[Material shown]
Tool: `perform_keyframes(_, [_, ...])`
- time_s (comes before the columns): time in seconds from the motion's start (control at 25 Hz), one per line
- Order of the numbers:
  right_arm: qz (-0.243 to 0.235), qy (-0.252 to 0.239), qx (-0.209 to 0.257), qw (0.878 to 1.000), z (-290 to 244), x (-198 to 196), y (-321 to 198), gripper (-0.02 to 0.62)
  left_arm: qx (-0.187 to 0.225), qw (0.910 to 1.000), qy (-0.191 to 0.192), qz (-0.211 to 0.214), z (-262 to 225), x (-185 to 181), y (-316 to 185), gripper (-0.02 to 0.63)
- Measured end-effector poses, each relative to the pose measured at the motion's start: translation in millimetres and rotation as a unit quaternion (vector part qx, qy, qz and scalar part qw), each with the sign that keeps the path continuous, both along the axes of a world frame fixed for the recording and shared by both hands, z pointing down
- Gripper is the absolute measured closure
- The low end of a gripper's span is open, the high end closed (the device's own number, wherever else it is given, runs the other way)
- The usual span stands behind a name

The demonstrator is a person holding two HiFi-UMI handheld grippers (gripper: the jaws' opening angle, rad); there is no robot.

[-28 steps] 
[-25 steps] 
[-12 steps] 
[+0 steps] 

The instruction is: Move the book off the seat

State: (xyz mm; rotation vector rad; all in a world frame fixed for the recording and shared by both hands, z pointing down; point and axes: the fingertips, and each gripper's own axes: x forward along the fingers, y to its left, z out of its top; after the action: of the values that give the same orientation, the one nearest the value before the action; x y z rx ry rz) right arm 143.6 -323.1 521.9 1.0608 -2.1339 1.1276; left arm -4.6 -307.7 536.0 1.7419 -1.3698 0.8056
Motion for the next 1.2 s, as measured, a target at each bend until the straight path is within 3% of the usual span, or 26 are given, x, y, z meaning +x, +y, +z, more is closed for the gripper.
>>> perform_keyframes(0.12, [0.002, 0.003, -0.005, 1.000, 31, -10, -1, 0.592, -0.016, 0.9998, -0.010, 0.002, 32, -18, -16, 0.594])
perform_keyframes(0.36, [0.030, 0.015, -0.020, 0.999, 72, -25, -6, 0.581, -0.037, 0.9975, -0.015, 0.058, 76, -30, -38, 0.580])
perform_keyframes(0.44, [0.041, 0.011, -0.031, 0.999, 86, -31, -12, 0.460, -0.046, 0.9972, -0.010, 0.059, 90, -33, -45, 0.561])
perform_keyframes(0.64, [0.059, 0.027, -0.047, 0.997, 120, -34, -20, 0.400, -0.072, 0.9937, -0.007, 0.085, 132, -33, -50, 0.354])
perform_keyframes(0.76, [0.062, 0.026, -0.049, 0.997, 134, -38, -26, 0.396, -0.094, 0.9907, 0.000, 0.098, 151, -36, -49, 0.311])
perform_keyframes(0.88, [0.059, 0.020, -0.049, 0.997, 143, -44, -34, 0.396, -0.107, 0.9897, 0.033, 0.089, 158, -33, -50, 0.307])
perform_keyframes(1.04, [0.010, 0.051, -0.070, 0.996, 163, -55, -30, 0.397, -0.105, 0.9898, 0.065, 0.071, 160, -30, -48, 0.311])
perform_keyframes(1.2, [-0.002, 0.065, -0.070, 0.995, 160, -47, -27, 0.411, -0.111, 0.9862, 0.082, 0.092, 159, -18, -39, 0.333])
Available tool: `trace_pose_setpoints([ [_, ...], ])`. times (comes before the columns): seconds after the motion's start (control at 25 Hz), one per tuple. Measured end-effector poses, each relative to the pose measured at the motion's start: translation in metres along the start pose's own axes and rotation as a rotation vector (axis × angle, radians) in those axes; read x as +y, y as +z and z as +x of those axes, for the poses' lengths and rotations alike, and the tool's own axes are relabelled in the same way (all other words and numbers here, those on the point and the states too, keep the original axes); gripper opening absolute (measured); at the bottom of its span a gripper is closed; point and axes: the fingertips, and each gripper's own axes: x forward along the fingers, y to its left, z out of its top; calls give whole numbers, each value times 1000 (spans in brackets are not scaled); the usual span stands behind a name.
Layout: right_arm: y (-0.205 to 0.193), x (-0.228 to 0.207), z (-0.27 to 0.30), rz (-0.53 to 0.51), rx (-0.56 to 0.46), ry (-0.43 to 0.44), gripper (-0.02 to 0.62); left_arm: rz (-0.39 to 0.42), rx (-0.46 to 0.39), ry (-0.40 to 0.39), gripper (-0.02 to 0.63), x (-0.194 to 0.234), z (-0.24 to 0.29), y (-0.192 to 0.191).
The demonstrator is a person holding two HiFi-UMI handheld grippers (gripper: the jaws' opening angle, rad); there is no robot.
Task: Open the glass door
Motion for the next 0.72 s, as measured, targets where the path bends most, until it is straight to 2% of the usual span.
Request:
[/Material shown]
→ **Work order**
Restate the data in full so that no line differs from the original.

→ **Answer box**
Tool: `perform_keyframes(_, [_, ...])`
- time_s (comes before the columns): time in seconds from the motion's start (control at 25 Hz), one per line
- Order of the numbers:
  right_arm: qz (-0.243 to 0.235), qy (-0.252 to 0.239), qx (-0.209 to 0.257), qw (0.878 to 1.000), z (-290 to 244), x (-198 to 196), y (-321 to 198), gripper (-0.02 to 0.62)
  left_arm: qx (-0.187 to 0.225), qw (0.910 to 1.000), qy (-0.191 to 0.192), qz (-0.211 to 0.214), z (-262 to 225), x (-185 to 181), y (-316 to 185), gripper (-0.02 to 0.63)
- Measured end-effector poses, each relative to the pose measured at the motion's start: translation in millimetres and rotation as a unit quaternion (vector part qx, qy, qz and scalar part qw), each with the sign that keeps the path continuous, both along the axes of a world frame fixed for the recording and shared by both hands, z pointing down
- Gripper is the absolute measured closure
- The low end of a gripper's span is open, the high end closed (the device's own number, wherever else it is given, runs the other way)
- The usual span stands behind a name

The demonstrator is a person holding two HiFi-UMI handheld grippers (gripper: the jaws' opening angle, rad); there is no robot.

[-28 steps] 
[-25 steps] 
[-12 steps] 
[+0 steps] 

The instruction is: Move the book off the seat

State: (xyz mm; rotation vector rad; all in a world frame fixed for the recording and shared by both hands, z pointing down; point and axes: the fingertips, and each gripper's own axes: x forward along the fingers, y to its left, z out of its top; after the action: of the values that give the same orientation, the one nearest the value before the action; x y z rx ry rz) right arm 143.6 -323.1 521.9 1.0608 -2.1339 1.1276; left arm -4.6 -307.7 536.0 1.7419 -1.3698 0.8056
Motion for the next 1.2 s, as measured, a target at each bend until the straight path is within 3% of the usual span, or 26 are given, x, y, z meaning +x, +y, +z, more is closed for the gripper.
>>> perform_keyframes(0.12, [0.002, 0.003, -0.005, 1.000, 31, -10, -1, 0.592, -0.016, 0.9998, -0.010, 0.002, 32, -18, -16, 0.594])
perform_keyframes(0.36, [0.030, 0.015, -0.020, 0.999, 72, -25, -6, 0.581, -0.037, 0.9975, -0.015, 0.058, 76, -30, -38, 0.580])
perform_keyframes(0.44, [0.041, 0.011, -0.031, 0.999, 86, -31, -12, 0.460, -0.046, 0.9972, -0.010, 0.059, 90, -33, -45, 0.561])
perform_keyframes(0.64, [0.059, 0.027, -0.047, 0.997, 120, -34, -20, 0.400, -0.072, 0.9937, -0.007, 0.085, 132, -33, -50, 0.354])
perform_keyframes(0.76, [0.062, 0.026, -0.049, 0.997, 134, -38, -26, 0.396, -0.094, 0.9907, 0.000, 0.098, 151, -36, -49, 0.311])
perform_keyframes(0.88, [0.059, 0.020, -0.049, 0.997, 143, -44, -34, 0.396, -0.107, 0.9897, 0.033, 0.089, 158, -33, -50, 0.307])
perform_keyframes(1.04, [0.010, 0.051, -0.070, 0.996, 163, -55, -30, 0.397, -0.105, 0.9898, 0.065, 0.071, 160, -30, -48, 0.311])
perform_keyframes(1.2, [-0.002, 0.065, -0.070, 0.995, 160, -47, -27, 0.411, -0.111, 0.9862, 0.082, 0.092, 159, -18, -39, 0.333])
Available tool: `trace_pose_setpoints([ [_, ...], ])`. times (comes before the columns): seconds after the motion's start (control at 25 Hz), one per tuple. Measured end-effector poses, each relative to the pose measured at the motion's start: translation in metres along the start pose's own axes and rotation as a rotation vector (axis × angle, radians) in those axes; read x as +y, y as +z and z as +x of those axes, for the poses' lengths and rotations alike, and the tool's own axes are relabelled in the same way (all other words and numbers here, those on the point and the states too, keep the original axes); gripper opening absolute (measured); at the bottom of its span a gripper is closed; point and axes: the fingertips, and each gripper's own axes: x forward along the fingers, y to its left, z out of its top; calls give whole numbers, each value times 1000 (spans in brackets are not scaled); the usual span stands behind a name.
Layout: right_arm: y (-0.205 to 0.193), x (-0.228 to 0.207), z (-0.27 to 0.30), rz (-0.53 to 0.51), rx (-0.56 to 0.46), ry (-0.43 to 0.44), gripper (-0.02 to 0.62); left_arm: rz (-0.39 to 0.42), rx (-0.46 to 0.39), ry (-0.40 to 0.39), gripper (-0.02 to 0.63), x (-0.194 to 0.234), z (-0.24 to 0.29), y (-0.192 to 0.191).
The demonstrator is a person holding two HiFi-UMI handheld grippers (gripper: the jaws' opening angle, rad); there is no robot.
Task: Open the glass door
Motion for the next 0.72 s, as measured, targets where the path bends most, until it is straight to 2% of the usual span.
Request:

There is nothing else to the answer.